El gobierno acusó el golpe, aunque en días posteriores tanto el Presidente como varios de sus principales asesores han intentado reescribir la historia y han pretendido desconocer la aplastante derrota. Es verdad que nunca es una derrota que el pueblo se manifieste. Pero cuando una mayoría así de contundente se manifiesta en contra de lo que impulsa el gobierno, es insensato desconocer que La Moneda sufrió un feroz revés.

Por su parte, la derecha parece convencida de que puede exprimir todavía más su victoria del 4 de septiembre. A sabiendas de que mientras más dure el proceso constituyente, menos tiempo tendrá el Presidente Boric para poder ejercer plenamente su mandato, los líderes del sector están dejando que corra el reloj. Como se necesitan al menos tres meses para organizar una nueva elección, el proceso ya se ha retrasado al menos hasta abril de 2023. Aun si se lograra un acuerdo para la hoja de ruta constitucional esta semana, ya es imposible hacer una elección —o un nuevo referéndum— antes de que termine el año. Como nadie quiere hacer una votación en los meses de enero y febrero, y ningún político quiere hacer campaña en el verano, temporada en que la opinión pública no quiere pensar en política, la próxima fecha para una nueva votación recién podría ser en esa fecha. 

Si la nueva convención tiene 6 meses para redactar el nuevo texto constitucional, el plebiscito de salida ya no se alcanzaría a hacer en 2023. Así, estaríamos recién realizando el plebiscito de salida en abril de 2024, pocos meses antes de que empiece la campaña para las elecciones municipales y de gobernadores regionales. Para entonces, Boric estará más cerca de convertirse en pato cojo que de asumir a cabalidad la presidencia de la república.
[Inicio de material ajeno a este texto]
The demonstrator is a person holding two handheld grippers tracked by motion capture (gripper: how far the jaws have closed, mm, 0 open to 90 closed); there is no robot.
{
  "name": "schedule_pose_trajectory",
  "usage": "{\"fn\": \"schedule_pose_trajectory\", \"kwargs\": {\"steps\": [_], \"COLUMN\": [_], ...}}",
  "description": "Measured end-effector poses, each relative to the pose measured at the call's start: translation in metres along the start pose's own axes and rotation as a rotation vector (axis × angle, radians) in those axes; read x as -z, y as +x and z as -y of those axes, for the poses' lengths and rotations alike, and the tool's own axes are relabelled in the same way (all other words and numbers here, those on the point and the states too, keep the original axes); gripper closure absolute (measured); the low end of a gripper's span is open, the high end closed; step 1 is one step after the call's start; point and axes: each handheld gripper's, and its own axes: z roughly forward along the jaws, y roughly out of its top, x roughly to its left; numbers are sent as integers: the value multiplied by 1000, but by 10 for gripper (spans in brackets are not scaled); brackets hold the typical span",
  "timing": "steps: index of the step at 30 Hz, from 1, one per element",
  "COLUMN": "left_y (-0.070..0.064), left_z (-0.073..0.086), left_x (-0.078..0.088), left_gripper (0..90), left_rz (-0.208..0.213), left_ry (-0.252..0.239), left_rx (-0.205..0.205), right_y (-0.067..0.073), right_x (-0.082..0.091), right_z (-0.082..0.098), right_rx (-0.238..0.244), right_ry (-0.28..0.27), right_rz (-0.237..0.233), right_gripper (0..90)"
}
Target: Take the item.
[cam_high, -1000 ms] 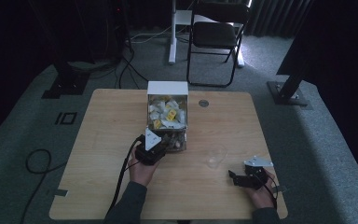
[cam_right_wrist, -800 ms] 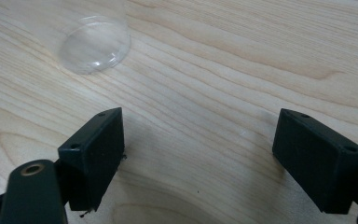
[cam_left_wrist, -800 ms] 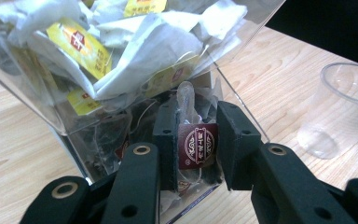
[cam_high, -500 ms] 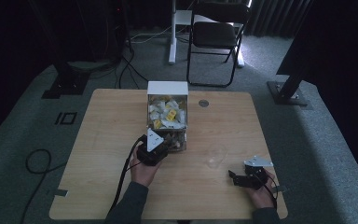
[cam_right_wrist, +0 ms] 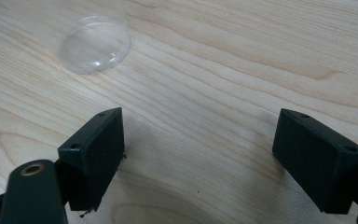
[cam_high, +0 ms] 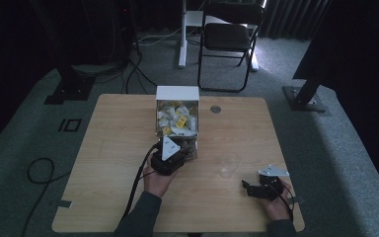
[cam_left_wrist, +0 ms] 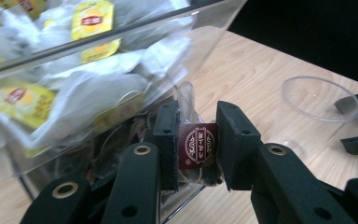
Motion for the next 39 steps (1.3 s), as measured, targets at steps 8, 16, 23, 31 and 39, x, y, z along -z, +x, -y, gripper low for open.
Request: {"fn": "schedule_pose_trajectory", "kwargs": {"steps": [8, 16, 23, 31, 39], "left_y": [-10, -15, -17, -23, -30], "left_z": [-6, -11, -14, -17, -21], "left_x": [-5, -9, -11, -16, -22], "left_gripper": [715, 716, 716, 716, 716], "left_rz": [27, 50, 65, 83, 103], "left_ry": [0, -8, -9, -6, -10], "left_rx": [-13, -12, -13, -17, -18], "right_y": [0, 0, 0, 0, 0], "right_x": [0, 0, 0, 0, 0], "right_z": [0, 0, 0, 0, 0], "right_rx": [1, 1, 1, 2, 3], "right_ry": [-1, 0, -1, 0, 0], "right_rz": [1, 0, 0, 0, 0], "right_gripper": [165, 163, 163, 163, 163]}}
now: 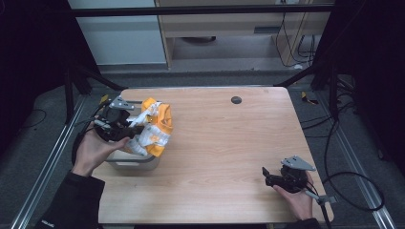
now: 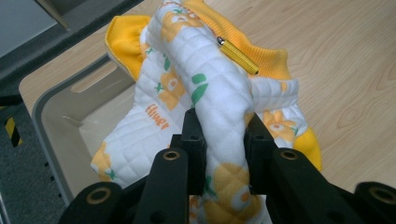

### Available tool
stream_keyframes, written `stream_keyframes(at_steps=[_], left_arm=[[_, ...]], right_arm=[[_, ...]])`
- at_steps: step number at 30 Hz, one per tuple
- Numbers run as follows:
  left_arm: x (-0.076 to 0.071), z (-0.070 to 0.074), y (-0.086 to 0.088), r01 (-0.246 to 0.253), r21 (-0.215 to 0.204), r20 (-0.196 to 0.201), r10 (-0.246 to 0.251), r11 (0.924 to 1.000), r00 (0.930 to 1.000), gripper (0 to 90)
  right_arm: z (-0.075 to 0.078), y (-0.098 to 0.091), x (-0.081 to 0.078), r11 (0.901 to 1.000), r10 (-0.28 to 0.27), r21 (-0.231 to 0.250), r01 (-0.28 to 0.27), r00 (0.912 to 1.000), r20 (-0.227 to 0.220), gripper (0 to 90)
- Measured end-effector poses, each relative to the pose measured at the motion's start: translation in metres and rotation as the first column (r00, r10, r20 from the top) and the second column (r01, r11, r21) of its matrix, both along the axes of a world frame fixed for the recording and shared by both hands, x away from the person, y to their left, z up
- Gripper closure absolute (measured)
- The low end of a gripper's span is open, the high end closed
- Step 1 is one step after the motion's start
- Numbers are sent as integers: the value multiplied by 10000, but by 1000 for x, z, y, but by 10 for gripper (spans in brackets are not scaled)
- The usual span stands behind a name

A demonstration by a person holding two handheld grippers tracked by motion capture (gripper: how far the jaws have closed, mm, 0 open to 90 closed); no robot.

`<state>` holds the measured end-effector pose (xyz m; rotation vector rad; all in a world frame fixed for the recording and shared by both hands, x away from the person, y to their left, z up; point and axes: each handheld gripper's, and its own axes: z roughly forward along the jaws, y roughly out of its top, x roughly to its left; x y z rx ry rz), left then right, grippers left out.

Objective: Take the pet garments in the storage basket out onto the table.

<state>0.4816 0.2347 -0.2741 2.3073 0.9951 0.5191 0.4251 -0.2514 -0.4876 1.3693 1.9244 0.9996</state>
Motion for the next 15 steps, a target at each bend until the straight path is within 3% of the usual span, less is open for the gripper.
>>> stream_keyframes(at_steps=[15], left_arm=[[-5, -10, -32, 921, 143, -122, -919, 9957, 9957, 742]], right_arm=[[1, -1, 0, 10000, -44, 70, 44, 10000, 52, 89]])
Además, hay que sumar la fatiga constitucional, que va al alza. Si hoy la mitad de los chilenos quiere un nuevo proceso constituyente con elección de convencionales, para diciembre de 2023 ese porcentaje habrá disminuido. Igual que una familia que se termina agotando con el proceso de remodelación de la casa, a los chilenos se les está agotando la paciencia con el proceso constituyente. 

La gente quiere soluciones a los problemas que los afligen. La delincuencia, la inflación y el estancamiento económico parecen más urgentes para los chilenos que el debate sobre el texto de la nueva constitución. Como el Congreso, en particular el Senado —que se salvó de su exterminio—, se está asegurando de que el nuevo proceso constituyente tenga un bozal y una camisa de fuerza —la palabra políticamente correcta es ‘bordes’—, la gente pronto comenzará a preguntarse para qué sirve escoger una nueva convención si el contenido del nuevo texto constitucional lo terminará por definir el Congreso. 

La gente tiene preocupaciones mucho más concretas e inmediatas que el debate sobre el estado subsidiario o el estado social de derecho. Es más, si le diéramos a escoger a las personas entre un nuevo retiro de sus fondos de pensiones o una nueva constitución, no es tan evidente que la nueva constitución sea la prioridad para las personas. 

Por eso, el Congreso crecientemente deberá centrar sus esfuerzos en forjar acuerdos sobre la reforma tributaria, la reforma de pensiones y, en las próximas 8 semanas, la ley de presupuesto. La nueva constitución, aunque sigue siendo un objetivo de la gente, ha perdido la urgencia y la inmediatez que se le dio durante el proceso constituyente. Los chilenos parecen querer una nueva constitución de la misma forma que la gente quiere una nueva casa. La idea es genial. Pero ahora que acaban de desechar la casa que tomó tres años construir, no hay mucha paciencia para empezar a hacer otra. Tal vez lo mejor sea concentrarse en remodelar la casa actual y poder abocarse a los problemas más inmediatos que nos presenta la economía, la creciente delincuencia, el inoperante gobierno y los nubarrones que anuncian una tormenta de proporciones para 2023. 

Patricio Navia

Sociólogo, cientista político y académico UDP.